## TASK DETAILS
The entries below are to be printed again word for word.

## INFORMATION GIVEN

────────────────────

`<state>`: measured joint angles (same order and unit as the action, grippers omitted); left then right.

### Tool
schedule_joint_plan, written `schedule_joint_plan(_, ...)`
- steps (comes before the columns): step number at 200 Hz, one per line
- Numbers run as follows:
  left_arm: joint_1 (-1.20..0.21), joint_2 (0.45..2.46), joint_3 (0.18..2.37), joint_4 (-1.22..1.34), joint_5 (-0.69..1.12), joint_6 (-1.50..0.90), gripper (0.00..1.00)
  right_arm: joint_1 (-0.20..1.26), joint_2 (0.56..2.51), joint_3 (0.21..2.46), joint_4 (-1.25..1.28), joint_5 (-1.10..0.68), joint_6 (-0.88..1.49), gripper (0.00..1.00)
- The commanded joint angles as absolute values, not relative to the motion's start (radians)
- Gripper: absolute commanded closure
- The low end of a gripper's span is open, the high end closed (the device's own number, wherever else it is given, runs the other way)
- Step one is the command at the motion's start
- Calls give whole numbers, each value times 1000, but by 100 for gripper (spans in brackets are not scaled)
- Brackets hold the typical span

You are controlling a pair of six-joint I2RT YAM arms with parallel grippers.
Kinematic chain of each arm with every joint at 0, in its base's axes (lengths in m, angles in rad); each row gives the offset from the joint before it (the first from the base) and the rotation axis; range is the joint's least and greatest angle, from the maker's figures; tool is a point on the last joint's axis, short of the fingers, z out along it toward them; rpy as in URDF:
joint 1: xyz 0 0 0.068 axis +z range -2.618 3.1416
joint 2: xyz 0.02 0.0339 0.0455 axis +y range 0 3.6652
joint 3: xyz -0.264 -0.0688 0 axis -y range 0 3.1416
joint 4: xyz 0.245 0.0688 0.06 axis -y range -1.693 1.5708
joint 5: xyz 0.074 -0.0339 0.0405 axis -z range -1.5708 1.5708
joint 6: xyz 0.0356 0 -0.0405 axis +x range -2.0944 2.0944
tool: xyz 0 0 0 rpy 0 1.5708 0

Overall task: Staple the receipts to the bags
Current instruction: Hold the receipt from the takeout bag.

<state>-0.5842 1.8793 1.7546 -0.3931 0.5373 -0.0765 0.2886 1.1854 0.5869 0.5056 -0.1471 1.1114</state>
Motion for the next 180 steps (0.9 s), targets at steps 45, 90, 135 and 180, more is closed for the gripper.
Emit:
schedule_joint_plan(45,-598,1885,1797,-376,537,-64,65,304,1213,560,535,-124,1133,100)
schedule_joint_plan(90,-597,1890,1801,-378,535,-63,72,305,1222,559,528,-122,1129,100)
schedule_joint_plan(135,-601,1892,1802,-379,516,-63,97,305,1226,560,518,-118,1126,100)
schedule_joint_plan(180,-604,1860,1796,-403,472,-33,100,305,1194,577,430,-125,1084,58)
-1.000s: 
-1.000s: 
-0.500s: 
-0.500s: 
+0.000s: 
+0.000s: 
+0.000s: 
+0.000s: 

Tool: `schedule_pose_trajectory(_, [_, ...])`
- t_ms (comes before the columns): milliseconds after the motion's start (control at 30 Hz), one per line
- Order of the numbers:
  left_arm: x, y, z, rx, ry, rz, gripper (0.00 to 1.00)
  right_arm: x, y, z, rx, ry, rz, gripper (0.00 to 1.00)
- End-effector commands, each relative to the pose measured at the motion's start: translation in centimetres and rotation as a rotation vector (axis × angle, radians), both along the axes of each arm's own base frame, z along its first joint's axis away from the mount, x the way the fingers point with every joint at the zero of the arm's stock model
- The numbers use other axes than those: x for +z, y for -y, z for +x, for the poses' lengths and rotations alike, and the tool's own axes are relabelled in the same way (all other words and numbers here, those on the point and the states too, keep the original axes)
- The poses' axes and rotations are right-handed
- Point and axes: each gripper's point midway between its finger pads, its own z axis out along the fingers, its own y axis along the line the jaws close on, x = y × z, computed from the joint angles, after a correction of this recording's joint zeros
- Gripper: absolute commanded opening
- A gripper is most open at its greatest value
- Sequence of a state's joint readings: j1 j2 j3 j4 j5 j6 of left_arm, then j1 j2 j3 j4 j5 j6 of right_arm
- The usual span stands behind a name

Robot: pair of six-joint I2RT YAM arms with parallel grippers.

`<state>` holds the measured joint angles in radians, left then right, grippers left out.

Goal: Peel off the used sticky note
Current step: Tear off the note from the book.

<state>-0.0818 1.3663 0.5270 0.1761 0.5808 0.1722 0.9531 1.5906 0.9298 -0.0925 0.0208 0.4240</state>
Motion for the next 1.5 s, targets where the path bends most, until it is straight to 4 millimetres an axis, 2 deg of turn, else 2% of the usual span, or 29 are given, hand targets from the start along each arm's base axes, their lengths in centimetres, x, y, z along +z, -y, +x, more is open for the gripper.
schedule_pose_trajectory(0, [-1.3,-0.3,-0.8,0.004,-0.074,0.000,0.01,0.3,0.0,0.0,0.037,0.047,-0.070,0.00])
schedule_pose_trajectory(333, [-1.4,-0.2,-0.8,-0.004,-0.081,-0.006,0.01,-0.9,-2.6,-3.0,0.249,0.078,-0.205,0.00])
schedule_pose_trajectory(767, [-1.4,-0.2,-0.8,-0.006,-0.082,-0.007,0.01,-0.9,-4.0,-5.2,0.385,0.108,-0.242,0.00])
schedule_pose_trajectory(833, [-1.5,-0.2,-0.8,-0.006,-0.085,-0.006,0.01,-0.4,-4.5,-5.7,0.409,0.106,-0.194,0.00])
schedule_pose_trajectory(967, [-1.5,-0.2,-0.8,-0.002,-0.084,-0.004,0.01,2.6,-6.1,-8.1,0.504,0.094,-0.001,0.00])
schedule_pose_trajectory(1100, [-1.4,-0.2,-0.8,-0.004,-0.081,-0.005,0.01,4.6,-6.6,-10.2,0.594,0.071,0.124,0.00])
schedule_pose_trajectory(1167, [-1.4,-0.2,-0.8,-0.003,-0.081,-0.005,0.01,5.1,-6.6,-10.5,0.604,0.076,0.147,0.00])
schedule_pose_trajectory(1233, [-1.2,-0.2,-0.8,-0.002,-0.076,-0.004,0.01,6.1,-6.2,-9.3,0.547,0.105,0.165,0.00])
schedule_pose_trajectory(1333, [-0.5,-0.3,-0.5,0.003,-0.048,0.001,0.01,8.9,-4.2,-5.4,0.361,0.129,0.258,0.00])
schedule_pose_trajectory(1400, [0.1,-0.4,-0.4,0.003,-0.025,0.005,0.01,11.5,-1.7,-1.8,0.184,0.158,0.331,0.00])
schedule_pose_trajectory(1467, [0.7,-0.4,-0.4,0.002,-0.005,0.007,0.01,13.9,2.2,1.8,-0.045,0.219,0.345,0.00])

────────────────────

## YOUR SOLUTION
`<state>`: measured joint angles (same order and unit as the action, grippers omitted); left then right.

### Tool
schedule_joint_plan, written `schedule_joint_plan(_, ...)`
- steps (comes before the columns): step number at 200 Hz, one per line
- Numbers run as follows:
  left_arm: joint_1 (-1.20..0.21), joint_2 (0.45..2.46), joint_3 (0.18..2.37), joint_4 (-1.22..1.34), joint_5 (-0.69..1.12), joint_6 (-1.50..0.90), gripper (0.00..1.00)
  right_arm: joint_1 (-0.20..1.26), joint_2 (0.56..2.51), joint_3 (0.21..2.46), joint_4 (-1.25..1.28), joint_5 (-1.10..0.68), joint_6 (-0.88..1.49), gripper (0.00..1.00)
- The commanded joint angles as absolute values, not relative to the motion's start (radians)
- Gripper: absolute commanded closure
- The low end of a gripper's span is open, the high end closed (the device's own number, wherever else it is given, runs the other way)
- Step one is the command at the motion's start
- Calls give whole numbers, each value times 1000, but by 100 for gripper (spans in brackets are not scaled)
- Brackets hold the typical span

You are controlling a pair of six-joint I2RT YAM arms with parallel grippers.
Kinematic chain of each arm with every joint at 0, in its base's axes (lengths in m, angles in rad); each row gives the offset from the joint before it (the first from the base) and the rotation axis; range is the joint's least and greatest angle, from the maker's figures; tool is a point on the last joint's axis, short of the fingers, z out along it toward them; rpy as in URDF:
joint 1: xyz 0 0 0.068 axis +z range -2.618 3.1416
joint 2: xyz 0.02 0.0339 0.0455 axis +y range 0 3.6652
joint 3: xyz -0.264 -0.0688 0 axis -y range 0 3.1416
joint 4: xyz 0.245 0.0688 0.06 axis -y range -1.693 1.5708
joint 5: xyz 0.074 -0.0339 0.0405 axis -z range -1.5708 1.5708
joint 6: xyz 0.0356 0 -0.0405 axis +x range -2.0944 2.0944
tool: xyz 0 0 0 rpy 0 1.5708 0

Overall task: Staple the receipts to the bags
Current instruction: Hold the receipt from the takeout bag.

<state>-0.5842 1.8793 1.7546 -0.3931 0.5373 -0.0765 0.2886 1.1854 0.5869 0.5056 -0.1471 1.1114</state>
Motion for the next 180 steps (0.9 s), targets at steps 45, 90, 135 and 180, more is closed for the gripper.
Emit:
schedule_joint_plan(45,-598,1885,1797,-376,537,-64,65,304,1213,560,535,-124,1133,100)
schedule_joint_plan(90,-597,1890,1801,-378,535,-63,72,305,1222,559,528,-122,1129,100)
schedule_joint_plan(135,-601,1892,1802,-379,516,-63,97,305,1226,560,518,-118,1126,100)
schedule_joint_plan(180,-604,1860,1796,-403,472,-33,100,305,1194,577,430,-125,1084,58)
-1.000s: 
-1.000s: 
-0.500s: 
-0.500s: 
+0.000s: 
+0.000s: 
+0.000s: 
+0.000s: 

Tool: `schedule_pose_trajectory(_, [_, ...])`
- t_ms (comes before the columns): milliseconds after the motion's start (control at 30 Hz), one per line
- Order of the numbers:
  left_arm: x, y, z, rx, ry, rz, gripper (0.00 to 1.00)
  right_arm: x, y, z, rx, ry, rz, gripper (0.00 to 1.00)
- End-effector commands, each relative to the pose measured at the motion's start: translation in centimetres and rotation as a rotation vector (axis × angle, radians), both along the axes of each arm's own base frame, z along its first joint's axis away from the mount, x the way the fingers point with every joint at the zero of the arm's stock model
- The numbers use other axes than those: x for +z, y for -y, z for +x, for the poses' lengths and rotations alike, and the tool's own axes are relabelled in the same way (all other words and numbers here, those on the point and the states too, keep the original axes)
- The poses' axes and rotations are right-handed
- Point and axes: each gripper's point midway between its finger pads, its own z axis out along the fingers, its own y axis along the line the jaws close on, x = y × z, computed from the joint angles, after a correction of this recording's joint zeros
- Gripper: absolute commanded opening
- A gripper is most open at its greatest value
- Sequence of a state's joint readings: j1 j2 j3 j4 j5 j6 of left_arm, then j1 j2 j3 j4 j5 j6 of right_arm
- The usual span stands behind a name

Robot: pair of six-joint I2RT YAM arms with parallel grippers.

`<state>` holds the measured joint angles in radians, left then right, grippers left out.

Goal: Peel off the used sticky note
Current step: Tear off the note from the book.

<state>-0.0818 1.3663 0.5270 0.1761 0.5808 0.1722 0.9531 1.5906 0.9298 -0.0925 0.0208 0.4240</state>
Motion for the next 1.5 s, targets where the path bends most, until it is straight to 4 millimetres an axis, 2 deg of turn, else 2% of the usual span, or 29 are given, hand targets from the start along each arm's base axes, their lengths in centimetres, x, y, z along +z, -y, +x, more is open for the gripper.
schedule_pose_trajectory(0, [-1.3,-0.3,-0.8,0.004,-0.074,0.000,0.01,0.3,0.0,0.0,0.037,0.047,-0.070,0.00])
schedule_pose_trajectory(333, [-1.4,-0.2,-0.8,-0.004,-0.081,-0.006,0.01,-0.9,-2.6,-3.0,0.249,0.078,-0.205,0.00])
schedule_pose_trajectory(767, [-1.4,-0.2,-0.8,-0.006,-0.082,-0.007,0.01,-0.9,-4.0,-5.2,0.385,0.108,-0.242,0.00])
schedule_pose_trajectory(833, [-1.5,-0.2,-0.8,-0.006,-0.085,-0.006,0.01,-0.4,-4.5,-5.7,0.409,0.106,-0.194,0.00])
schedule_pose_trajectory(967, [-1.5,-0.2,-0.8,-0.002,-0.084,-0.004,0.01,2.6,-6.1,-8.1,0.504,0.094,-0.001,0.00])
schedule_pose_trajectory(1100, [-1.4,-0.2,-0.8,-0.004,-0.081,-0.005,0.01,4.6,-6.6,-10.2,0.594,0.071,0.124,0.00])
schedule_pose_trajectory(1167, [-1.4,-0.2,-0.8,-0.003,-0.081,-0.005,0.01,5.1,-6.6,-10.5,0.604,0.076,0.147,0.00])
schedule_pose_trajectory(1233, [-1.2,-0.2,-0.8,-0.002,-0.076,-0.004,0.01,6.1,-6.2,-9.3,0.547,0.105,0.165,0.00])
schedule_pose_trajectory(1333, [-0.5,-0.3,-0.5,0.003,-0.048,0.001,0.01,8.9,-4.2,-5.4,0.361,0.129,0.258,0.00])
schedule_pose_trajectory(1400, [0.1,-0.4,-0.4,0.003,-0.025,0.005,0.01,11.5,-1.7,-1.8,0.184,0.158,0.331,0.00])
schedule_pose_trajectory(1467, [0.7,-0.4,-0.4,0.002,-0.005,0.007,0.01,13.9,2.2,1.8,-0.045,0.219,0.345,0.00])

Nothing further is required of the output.